Holyhead Town Council is an elected community council serving the town of Holyhead in Anglesey, Wales.

==Background==

Holyhead Town Council was created in 1974 with the demise of Holyhead Urban District Council and the transfer of many of its powers to Anglesey Borough Council (later Isle of Anglesey County Council).

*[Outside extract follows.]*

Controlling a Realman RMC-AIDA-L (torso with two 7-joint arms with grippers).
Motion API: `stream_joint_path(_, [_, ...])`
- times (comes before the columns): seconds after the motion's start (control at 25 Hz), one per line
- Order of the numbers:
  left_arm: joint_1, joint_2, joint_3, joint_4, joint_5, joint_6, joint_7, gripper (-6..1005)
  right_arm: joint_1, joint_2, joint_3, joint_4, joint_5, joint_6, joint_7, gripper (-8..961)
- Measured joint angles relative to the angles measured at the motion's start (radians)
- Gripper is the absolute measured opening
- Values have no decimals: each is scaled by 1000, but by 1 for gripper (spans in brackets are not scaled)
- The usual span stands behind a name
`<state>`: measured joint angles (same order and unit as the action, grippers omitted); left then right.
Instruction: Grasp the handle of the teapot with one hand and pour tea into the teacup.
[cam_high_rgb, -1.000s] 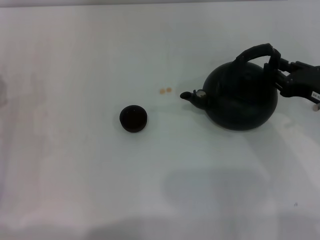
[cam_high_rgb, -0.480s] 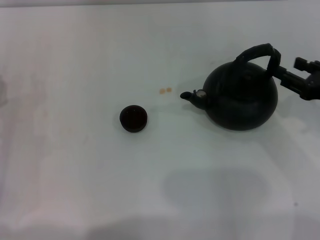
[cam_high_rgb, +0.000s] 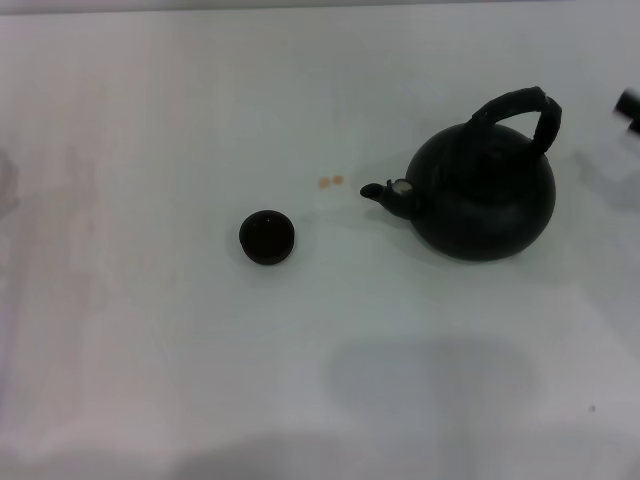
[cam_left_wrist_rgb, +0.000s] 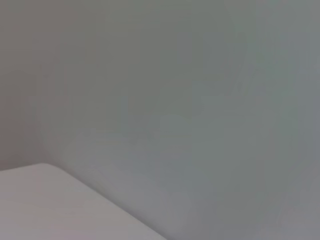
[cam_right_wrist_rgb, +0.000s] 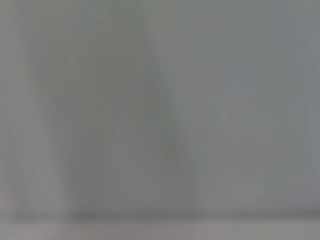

The town council's responsibilities include maintaining the town's six playing fields, Maeshyfryd Cemetery, allotments, bus shelters, noticeboards, as well as the left luggage facilities at the port. The council manages the Town Hall and has leased the old Empire Cinema building to create a Soft Play Centre and a Laser Quest for children. In 2017 the Town Council took over Holyhead's Pavilion and park from Anglesey County Council. By January 2019 a skatepark, as well as a bike track, tennis and basketball courts and bowling greens had been made available to the public.

===Dissolution threat===
Despite being commended by auditors, in 2013 the town council was threatened with a call for its dissolution, by campaigners including Newry Waterfront Action Group. They claimed the town council didn't represent the views of the town on major development projects. Parc a'r Mynydd councillor Shaun Redmond resigned in May 2016 to support the campaign. In November 2016 the Wales Audit Office and the Public Service Ombudsman for Wales rejected Redmond's accusations of corruption and decided there was no evidence of criminality.

==Representation==
Sixteen councillors are elected from the seven community electoral wards in the town, namely: Kingsland (2), Ffordd Llundain/London Road (2), Maeshyfryd (3), Morawelon (2), Parc a'r Mynydd (2), Porth Y felin (3) and Town (2).

==Mayor==
The council elects a mayor and deputy mayor annually.